§ **YOUR TASK**:
With both ends included, transcribe exactly the records below from their first line to the line that contains "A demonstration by".

§ **EXCERPTED DATA**:

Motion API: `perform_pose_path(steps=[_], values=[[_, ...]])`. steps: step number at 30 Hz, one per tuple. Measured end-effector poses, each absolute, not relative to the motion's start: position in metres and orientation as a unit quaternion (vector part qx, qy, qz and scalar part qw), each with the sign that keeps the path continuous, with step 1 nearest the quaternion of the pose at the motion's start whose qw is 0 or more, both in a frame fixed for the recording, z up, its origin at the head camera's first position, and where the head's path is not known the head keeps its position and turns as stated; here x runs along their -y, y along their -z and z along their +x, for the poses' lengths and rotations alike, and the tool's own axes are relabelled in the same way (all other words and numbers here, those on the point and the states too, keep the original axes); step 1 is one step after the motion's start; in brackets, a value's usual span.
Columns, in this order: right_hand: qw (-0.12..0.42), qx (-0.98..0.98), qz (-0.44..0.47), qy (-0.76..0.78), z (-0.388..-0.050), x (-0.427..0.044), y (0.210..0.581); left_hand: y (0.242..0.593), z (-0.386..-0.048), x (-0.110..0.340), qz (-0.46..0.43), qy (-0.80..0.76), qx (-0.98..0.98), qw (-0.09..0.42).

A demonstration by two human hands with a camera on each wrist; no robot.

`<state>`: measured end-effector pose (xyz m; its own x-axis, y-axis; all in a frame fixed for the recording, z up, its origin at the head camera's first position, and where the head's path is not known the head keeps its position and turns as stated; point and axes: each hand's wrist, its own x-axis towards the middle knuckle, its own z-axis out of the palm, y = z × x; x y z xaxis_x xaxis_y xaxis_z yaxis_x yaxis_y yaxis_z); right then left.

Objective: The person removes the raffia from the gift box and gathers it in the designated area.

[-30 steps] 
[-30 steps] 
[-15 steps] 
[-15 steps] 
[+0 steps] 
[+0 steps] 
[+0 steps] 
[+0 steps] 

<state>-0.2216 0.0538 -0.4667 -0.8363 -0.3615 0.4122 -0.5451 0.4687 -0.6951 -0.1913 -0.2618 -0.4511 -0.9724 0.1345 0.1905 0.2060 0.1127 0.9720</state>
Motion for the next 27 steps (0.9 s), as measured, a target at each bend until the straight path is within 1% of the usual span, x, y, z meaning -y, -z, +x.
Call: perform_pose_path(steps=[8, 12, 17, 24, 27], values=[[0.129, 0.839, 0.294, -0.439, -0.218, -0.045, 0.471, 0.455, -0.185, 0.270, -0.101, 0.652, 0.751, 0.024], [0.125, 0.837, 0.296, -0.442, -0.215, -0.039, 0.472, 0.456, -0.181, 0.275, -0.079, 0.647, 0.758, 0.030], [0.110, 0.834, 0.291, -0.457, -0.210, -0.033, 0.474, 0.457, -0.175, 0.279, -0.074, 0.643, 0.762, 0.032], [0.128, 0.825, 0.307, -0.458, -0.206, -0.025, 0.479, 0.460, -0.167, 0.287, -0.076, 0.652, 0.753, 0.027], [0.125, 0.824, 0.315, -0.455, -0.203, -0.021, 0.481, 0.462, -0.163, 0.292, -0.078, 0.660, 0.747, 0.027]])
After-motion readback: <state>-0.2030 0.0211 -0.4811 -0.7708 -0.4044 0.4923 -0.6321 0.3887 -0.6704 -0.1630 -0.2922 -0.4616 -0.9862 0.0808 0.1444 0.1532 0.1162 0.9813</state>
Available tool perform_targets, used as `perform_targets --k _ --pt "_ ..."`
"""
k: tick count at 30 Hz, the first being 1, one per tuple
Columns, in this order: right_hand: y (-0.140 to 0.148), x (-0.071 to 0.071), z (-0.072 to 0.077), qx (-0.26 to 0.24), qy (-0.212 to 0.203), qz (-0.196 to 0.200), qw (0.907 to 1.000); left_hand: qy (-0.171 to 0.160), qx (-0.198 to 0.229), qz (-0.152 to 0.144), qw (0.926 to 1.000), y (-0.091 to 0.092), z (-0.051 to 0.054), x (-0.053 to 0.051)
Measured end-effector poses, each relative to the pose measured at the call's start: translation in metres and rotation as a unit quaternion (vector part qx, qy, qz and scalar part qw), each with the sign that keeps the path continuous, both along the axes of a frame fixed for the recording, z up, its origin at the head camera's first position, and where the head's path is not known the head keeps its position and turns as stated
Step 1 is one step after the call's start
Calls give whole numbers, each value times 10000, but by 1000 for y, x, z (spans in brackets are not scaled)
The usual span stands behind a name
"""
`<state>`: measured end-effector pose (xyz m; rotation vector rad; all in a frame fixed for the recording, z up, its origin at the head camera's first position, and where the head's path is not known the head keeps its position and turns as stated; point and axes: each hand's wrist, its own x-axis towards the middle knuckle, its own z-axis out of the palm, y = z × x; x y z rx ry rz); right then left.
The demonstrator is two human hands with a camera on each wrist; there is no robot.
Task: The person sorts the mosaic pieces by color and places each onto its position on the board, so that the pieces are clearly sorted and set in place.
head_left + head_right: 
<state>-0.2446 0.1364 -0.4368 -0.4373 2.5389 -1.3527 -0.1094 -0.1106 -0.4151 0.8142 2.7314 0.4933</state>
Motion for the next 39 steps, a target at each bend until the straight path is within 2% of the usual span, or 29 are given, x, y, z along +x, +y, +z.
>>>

§ **TASK OUTPUT**:
Motion API: `perform_pose_path(steps=[_], values=[[_, ...]])`. steps: step number at 30 Hz, one per tuple. Measured end-effector poses, each absolute, not relative to the motion's start: position in metres and orientation as a unit quaternion (vector part qx, qy, qz and scalar part qw), each with the sign that keeps the path continuous, with step 1 nearest the quaternion of the pose at the motion's start whose qw is 0 or more, both in a frame fixed for the recording, z up, its origin at the head camera's first position, and where the head's path is not known the head keeps its position and turns as stated; here x runs along their -y, y along their -z and z along their +x, for the poses' lengths and rotations alike, and the tool's own axes are relabelled in the same way (all other words and numbers here, those on the point and the states too, keep the original axes); step 1 is one step after the motion's start; in brackets, a value's usual span.
Columns, in this order: right_hand: qw (-0.12..0.42), qx (-0.98..0.98), qz (-0.44..0.47), qy (-0.76..0.78), z (-0.388..-0.050), x (-0.427..0.044), y (0.210..0.581); left_hand: y (0.242..0.593), z (-0.386..-0.048), x (-0.110..0.340), qz (-0.46..0.43), qy (-0.80..0.76), qx (-0.98..0.98), qw (-0.09..0.42).

A demonstration by two human hands with a camera on each wrist; no robot.

Nothing further belongs to this answer.